明らかにNAGが上がる原因がないにも関わらず、大きく上昇しているときにさらなる精査を行います。

 

β2マイクログロブリン

詳しい尿検査を行った時に調べる腎臓の検査です。

腎臓の尿細管と呼ばれるミネラルのやり取りを行う箇所に障害が出ていないかを確認する検査です。

特に尿細管の中でも近位尿細管と呼ばれる箇所の異常所見を捉えます。

異常値になる原因

β2マイクログロブリンが高いときは、主に尿細管に障害をきたす病気を疑って検査を行います。
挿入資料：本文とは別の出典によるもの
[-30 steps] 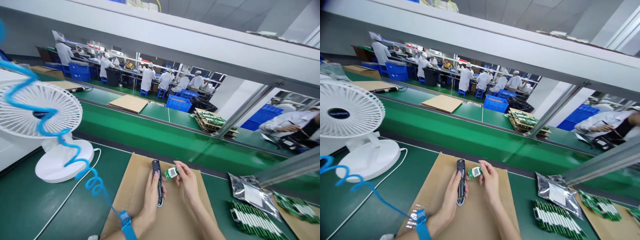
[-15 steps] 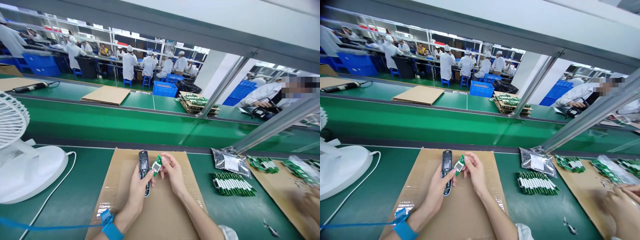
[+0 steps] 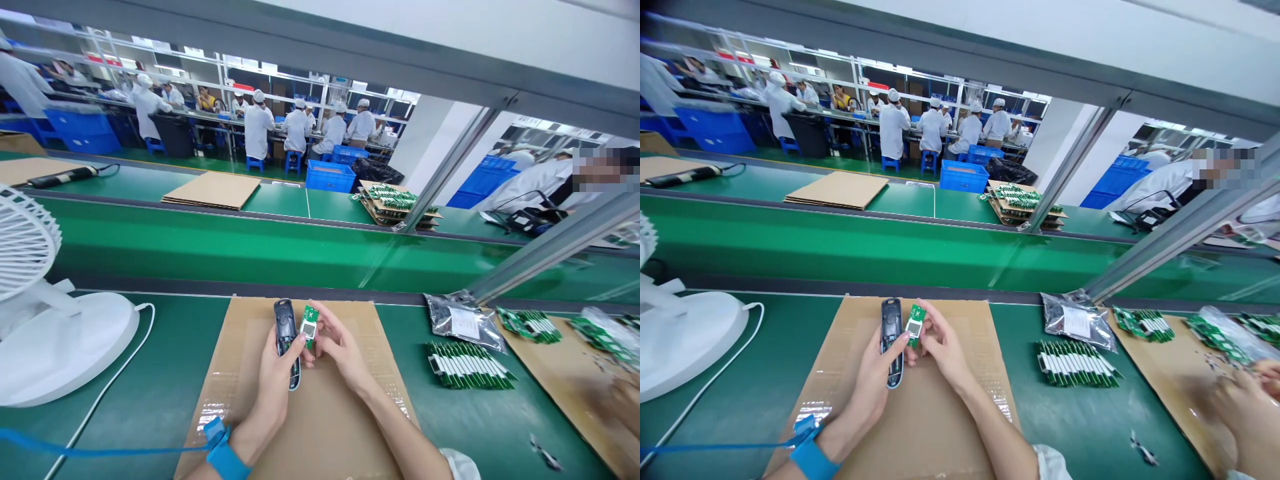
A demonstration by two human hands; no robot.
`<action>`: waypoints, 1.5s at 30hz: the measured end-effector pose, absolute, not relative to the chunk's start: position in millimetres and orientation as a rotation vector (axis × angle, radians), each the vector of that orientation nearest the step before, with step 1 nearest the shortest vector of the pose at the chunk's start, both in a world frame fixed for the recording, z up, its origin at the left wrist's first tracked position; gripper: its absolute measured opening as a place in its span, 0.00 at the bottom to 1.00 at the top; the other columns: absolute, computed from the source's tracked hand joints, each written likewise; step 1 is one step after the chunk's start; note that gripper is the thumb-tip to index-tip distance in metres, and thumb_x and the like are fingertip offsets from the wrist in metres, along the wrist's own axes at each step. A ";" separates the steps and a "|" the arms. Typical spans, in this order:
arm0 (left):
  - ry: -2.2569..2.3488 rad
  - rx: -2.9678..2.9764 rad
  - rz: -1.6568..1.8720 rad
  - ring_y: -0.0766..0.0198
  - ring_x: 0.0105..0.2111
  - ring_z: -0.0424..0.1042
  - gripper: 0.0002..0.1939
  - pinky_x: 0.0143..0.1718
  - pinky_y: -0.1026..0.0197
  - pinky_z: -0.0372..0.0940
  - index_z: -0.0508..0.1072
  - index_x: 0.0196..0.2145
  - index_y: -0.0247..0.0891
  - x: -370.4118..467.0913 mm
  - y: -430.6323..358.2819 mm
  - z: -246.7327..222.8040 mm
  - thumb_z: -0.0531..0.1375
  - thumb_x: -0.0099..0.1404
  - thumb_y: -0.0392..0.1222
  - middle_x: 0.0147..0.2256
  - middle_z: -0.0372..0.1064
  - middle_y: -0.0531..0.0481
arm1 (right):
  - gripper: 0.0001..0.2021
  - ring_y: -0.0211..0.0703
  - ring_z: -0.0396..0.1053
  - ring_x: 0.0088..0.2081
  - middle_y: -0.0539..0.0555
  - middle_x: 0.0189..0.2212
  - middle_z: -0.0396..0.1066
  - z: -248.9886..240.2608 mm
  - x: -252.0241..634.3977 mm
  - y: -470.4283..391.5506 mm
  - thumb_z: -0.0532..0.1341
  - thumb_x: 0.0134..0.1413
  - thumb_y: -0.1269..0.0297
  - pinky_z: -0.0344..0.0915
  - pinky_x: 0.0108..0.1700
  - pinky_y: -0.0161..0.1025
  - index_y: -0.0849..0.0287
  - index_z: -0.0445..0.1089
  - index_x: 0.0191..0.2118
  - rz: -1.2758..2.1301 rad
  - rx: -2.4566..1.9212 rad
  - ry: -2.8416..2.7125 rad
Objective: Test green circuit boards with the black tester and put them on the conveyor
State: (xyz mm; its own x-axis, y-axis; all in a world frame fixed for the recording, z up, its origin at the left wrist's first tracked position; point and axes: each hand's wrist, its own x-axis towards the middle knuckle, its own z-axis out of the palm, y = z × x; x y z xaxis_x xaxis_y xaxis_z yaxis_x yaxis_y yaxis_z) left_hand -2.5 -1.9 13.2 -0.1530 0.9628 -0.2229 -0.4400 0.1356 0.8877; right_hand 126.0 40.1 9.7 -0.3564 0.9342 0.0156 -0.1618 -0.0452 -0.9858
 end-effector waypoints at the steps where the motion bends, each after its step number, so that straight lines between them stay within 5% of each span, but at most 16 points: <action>1: 1.106 0.642 1.371 0.66 0.23 0.68 0.18 0.26 0.64 0.65 0.67 0.42 0.36 -2.7 -2.2 14.2 0.64 0.60 0.49 0.23 0.70 0.51 | 0.29 0.37 0.66 0.27 0.51 0.38 0.67 10.3 125.7 39.5 0.60 0.52 0.66 0.66 0.31 0.36 0.47 0.61 0.61 1.581 -0.864 -1.331; 6: 1.119 0.655 1.335 0.65 0.20 0.68 0.23 0.19 0.65 0.63 0.66 0.47 0.36 -2.2 -2.2 16.9 0.64 0.59 0.51 0.24 0.70 0.52 | 0.31 0.36 0.69 0.23 0.53 0.49 0.67 16.2 121.3 34.9 0.59 0.55 0.61 0.68 0.30 0.40 0.44 0.52 0.64 1.729 -0.737 -1.279; 9: 1.104 0.680 1.333 0.64 0.20 0.70 0.23 0.18 0.64 0.64 0.66 0.46 0.36 -1.4 -1.8 16.6 0.65 0.58 0.50 0.26 0.71 0.50 | 0.31 0.35 0.65 0.21 0.53 0.47 0.69 18.6 118.6 31.4 0.57 0.58 0.55 0.69 0.28 0.41 0.45 0.48 0.65 1.746 -0.775 -1.277; 15: 1.085 0.545 1.430 0.57 0.28 0.77 0.24 0.25 0.60 0.71 0.69 0.44 0.36 -2.1 -0.9 17.9 0.68 0.54 0.48 0.38 0.75 0.43 | 0.10 0.44 0.68 0.41 0.54 0.41 0.70 16.8 117.1 27.7 0.55 0.62 0.57 0.66 0.42 0.40 0.54 0.65 0.45 1.158 -1.066 -1.416; 23: 1.025 0.487 1.446 0.49 0.38 0.77 0.23 0.33 0.55 0.74 0.71 0.44 0.33 -2.8 -3.2 16.7 0.69 0.53 0.48 0.41 0.76 0.39 | 0.04 0.43 0.64 0.38 0.52 0.35 0.68 16.7 117.1 28.3 0.57 0.62 0.63 0.61 0.39 0.38 0.54 0.69 0.37 0.750 -1.098 -1.755; 31: 1.133 0.516 1.388 0.56 0.27 0.77 0.24 0.23 0.61 0.71 0.72 0.42 0.32 -0.8 -2.0 18.4 0.69 0.53 0.50 0.36 0.77 0.40 | 0.03 0.44 0.65 0.38 0.52 0.35 0.67 17.1 115.3 26.3 0.58 0.61 0.65 0.62 0.39 0.40 0.54 0.69 0.36 0.631 -1.145 -1.753; 38: 1.242 0.561 1.366 0.63 0.17 0.70 0.23 0.17 0.66 0.64 0.71 0.37 0.31 -0.5 -3.4 14.4 0.69 0.52 0.51 0.20 0.73 0.46 | 0.02 0.46 0.65 0.38 0.53 0.34 0.66 15.0 115.9 24.3 0.59 0.60 0.64 0.61 0.39 0.42 0.53 0.69 0.35 0.438 -1.195 -1.791; 45: 1.271 0.583 1.389 0.62 0.18 0.71 0.21 0.16 0.66 0.63 0.71 0.35 0.32 -0.6 -3.3 11.6 0.68 0.52 0.51 0.19 0.72 0.48 | 0.05 0.47 0.64 0.37 0.52 0.32 0.66 14.8 114.0 25.4 0.59 0.60 0.64 0.59 0.39 0.42 0.53 0.68 0.32 0.423 -1.221 -1.801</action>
尿細管に障害をきたす病気としては以下のようなものがあります。

  • 腎盂腎炎
  • Fanconi症候群
  • SLE
  • シェーグレン症候群
  • その他(抗生物質の影響、wilson症候群など)

一方で、尿細管以外の糸球体と呼ばれる箇所の障害や腎血流が低下した時もこの値が上がることがあります。

また、運動負荷、妊娠、年齢などでも上がります。

対応方法

状況によって異なりますが、少しの異常値では経過観察の方針となることが多いです。

一方で他の検査異常はないので、この検査値だけ明らかなに異常値のときは尿細管の異常を念頭に検査を進めていきます。

通常結晶

基本的には健康人からも検出されるため臨床的意義はあまりありません。

  • シュウ酸カルシウム結晶
  • 尿酸結晶
  • リン酸カルシウム結晶
  • リン酸アンモニウムマグネシウム結晶
  • 尿酸アンモニウム結晶
  • 炭酸カルシウム結晶

シュウ酸カルシウム

シュウ酸カルシウム結晶は、尿路結石の原因として最も多い石の成分ですが、健康な人の尿検査で認めるため、あまり臨床的意義はありません。
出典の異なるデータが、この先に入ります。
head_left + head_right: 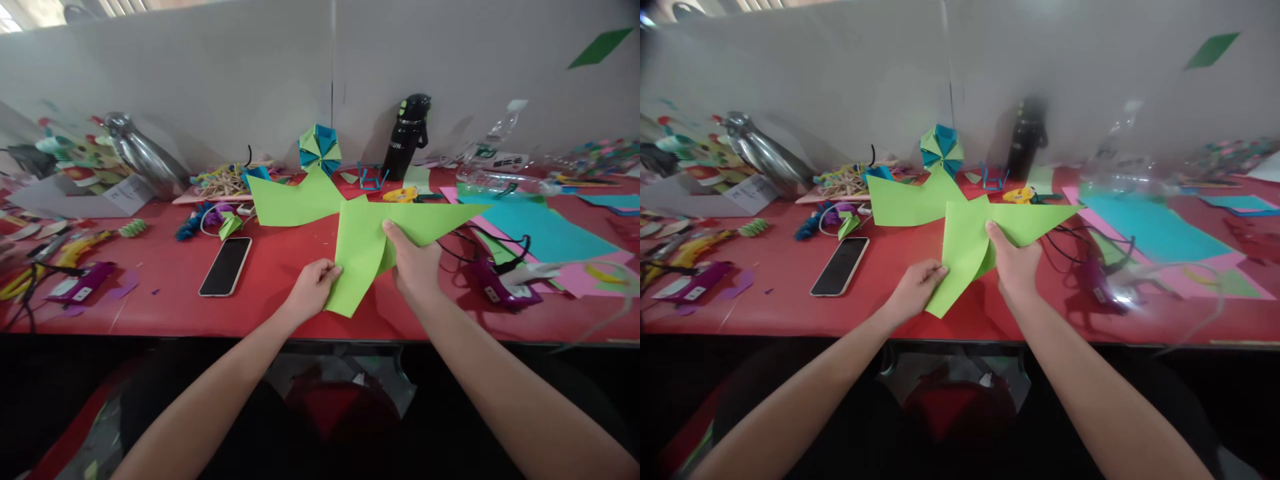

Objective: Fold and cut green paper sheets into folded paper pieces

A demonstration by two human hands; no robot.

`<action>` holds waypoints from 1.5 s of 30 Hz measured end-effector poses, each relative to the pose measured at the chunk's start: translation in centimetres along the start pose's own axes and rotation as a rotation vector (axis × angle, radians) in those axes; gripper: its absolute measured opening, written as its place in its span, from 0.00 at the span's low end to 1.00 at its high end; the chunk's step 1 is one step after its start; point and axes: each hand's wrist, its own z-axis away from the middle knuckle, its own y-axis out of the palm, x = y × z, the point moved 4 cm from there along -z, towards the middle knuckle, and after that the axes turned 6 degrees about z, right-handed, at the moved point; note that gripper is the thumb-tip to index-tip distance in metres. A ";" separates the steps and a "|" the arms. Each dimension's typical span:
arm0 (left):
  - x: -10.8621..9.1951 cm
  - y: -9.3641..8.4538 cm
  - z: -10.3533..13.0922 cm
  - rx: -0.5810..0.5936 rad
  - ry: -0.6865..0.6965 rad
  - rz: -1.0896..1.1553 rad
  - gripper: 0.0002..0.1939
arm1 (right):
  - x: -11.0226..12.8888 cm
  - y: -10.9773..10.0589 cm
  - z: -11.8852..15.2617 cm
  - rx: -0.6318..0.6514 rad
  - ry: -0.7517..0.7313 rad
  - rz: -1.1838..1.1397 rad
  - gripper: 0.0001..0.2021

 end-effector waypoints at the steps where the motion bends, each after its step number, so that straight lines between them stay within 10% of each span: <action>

原因としてはシュウ酸を多く含むビタミンCを多く含まれる食物を食べると検出されます。

具体的には

  • トマト
  • ミカン
  • ほうれん草
  • アスパラガス
  • チョコレート など

対応方法としては健康な人でも見られるため基本的には経過観察でよいです。結石の症状がある場合や、結石になりやすい方は以下の対応をします。

  • 飲水
  • カルシウムをしっかりとる(制限は過去の治療)
  • シュウ酸を含む食品の制限
  • 食べ方の工夫(一緒にミルクを飲むなど)
  • バランスの良い食事 など

尿酸塩

尿酸塩とは尿酸に塩分が結合した状態のことをいいます。結石の原因となりますが、健康な人でも尿から尿酸が排出された時にできるためあまり臨床的意義はありません。

尿酸値が高い方は尿酸塩の有無にかかわらず結石が起きる可能性もあるので注意が必要です。

粘液糸

粘液糸は、尿路感染症などでみられる所見で、比較的病状が回復している時にみられます。

健康な人でも見られることも多く、明らかな症状が無い場合は経過観察で良いです。

円柱

硝子円柱

健康な人でも見られることが多く、基本的には経過観察でよいです。

顆粒円柱

持続的な腎炎、尿細管障害などを想起します。

上皮円柱

尿細管障害などを想起します。

脂肪円柱

ネフローゼ症候群、糖尿病性腎症などが考えられます。

蝋様円柱

ネフローゼ症候群、腎不全、腎炎末期などを想起します。